The FCC today adopted an order to reform today’s voice-focused Universal Service low-income program, but stopped short of converting the program to focus on broadband. Instead, the commission aims to free up money for a pilot low-income broadband program through changes to today’s program. In total the commission hopes to eliminate $200 million in costs from the program within one year by imposing tighter controls and through other changes.
A key change is to eliminate the Link Up program, except in tribal areas that have lagged behind in infrastructure deployment. The program currently pays part of the costs of installing phone service for a customer. Commission officials argued that many carriers have reduced or virtually eliminated these costs. And such payments may not be relevant when low-income individuals opt for wireless rather than wired phone service.
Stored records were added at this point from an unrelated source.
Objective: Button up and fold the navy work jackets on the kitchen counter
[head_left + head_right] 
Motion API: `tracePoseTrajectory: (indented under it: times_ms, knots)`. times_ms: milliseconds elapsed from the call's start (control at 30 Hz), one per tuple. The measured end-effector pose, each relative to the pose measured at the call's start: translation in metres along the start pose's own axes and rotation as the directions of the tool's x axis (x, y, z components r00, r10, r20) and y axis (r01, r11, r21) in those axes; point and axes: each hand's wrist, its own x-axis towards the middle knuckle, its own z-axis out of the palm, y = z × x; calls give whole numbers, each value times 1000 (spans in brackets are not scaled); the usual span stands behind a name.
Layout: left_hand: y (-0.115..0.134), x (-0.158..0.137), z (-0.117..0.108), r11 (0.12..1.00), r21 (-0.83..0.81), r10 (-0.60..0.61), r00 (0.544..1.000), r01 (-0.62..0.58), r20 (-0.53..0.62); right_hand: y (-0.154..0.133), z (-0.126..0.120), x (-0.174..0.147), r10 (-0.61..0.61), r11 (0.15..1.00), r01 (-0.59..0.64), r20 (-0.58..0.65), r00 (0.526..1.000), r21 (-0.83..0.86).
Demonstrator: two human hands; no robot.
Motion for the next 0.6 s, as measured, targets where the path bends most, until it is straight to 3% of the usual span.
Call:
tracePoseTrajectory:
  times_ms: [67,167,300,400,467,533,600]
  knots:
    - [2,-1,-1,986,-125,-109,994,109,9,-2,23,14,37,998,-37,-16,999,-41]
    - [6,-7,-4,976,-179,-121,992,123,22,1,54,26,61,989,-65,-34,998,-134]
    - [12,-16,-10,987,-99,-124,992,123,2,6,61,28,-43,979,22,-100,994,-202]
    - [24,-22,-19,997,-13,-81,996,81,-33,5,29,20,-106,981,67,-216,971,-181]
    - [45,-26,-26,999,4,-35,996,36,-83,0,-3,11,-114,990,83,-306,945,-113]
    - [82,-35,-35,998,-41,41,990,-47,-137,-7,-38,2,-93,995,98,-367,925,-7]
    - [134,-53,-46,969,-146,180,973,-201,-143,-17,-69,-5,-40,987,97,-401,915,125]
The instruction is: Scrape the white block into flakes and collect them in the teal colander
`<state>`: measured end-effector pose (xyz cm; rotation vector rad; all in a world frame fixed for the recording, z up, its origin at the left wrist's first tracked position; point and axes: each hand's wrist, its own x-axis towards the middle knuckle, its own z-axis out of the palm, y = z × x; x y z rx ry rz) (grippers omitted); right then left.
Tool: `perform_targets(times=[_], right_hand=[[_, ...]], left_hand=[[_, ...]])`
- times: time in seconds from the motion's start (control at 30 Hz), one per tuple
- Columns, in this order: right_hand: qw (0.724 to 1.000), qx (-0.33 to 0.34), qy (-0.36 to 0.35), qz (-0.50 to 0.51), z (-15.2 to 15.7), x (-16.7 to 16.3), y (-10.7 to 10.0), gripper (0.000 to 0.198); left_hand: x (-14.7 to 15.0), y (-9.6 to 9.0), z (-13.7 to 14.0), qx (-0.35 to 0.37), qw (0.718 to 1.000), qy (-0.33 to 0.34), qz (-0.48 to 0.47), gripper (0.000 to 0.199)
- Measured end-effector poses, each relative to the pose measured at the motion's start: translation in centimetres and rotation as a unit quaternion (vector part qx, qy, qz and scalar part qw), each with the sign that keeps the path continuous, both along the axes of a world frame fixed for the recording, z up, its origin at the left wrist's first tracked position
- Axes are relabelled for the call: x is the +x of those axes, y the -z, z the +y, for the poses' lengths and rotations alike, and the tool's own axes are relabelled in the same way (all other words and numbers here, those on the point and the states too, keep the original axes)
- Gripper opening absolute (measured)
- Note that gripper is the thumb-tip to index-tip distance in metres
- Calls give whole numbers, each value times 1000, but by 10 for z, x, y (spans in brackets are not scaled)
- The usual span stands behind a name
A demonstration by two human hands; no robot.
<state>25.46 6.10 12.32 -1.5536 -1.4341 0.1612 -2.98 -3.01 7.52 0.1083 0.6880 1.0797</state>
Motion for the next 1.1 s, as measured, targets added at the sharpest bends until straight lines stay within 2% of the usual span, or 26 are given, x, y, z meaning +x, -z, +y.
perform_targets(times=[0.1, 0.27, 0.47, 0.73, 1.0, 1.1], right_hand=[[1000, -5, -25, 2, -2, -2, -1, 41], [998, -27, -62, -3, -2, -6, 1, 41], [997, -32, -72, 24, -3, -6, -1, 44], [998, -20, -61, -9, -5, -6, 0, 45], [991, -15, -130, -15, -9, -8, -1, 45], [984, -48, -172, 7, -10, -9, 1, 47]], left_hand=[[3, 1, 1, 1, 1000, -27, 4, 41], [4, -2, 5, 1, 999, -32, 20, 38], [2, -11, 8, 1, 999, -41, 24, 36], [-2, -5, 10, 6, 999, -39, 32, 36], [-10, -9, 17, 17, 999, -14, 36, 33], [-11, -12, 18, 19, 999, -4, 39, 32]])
As part of today’s reforms, the FCC also reduced monthly Lifeline funding, which pays part of a low-income individual’s phone bill, to $9.25 per month, which the commission said is the average monthly rate among carriers nationwide. Eligible individuals may now use Universal Service funding toward either wired or wireless service— an option that previously existed in some states but not others. Additionally recipients now may use their monthly subsidies toward the cost of bundled offerings that include both voice and broadband service. But only one phone line per household will be eligible for support.
The FCC’s plans to enhance oversight of the Lifeline program include using public information sources to confirm applicants’ eligibility for coverage, creating databases to help avoid duplicate Lifeline payments and cutting off payment for lines that are not used for 60 days. The order, which has not yet been released, also will contain a notice of proposed rulemaking exploring potential additional oversight measures.
According to the FCC, service providers will soon be invited to submit proposals for a pilot program of a broadband-focused Lifeline program. In addition to service affordability, any such proposal also must include a plan for increasing broadband adoption and digital literacy, officials said.
Don’t be surprised to see the cable industry submit some sort of proposal. A press conference with Comcast EVP David L. Cohen, scheduled for later today to review the progress of Comcast’s low-income Internet Essentials program, appears timed to coincide with the FCC’s action today.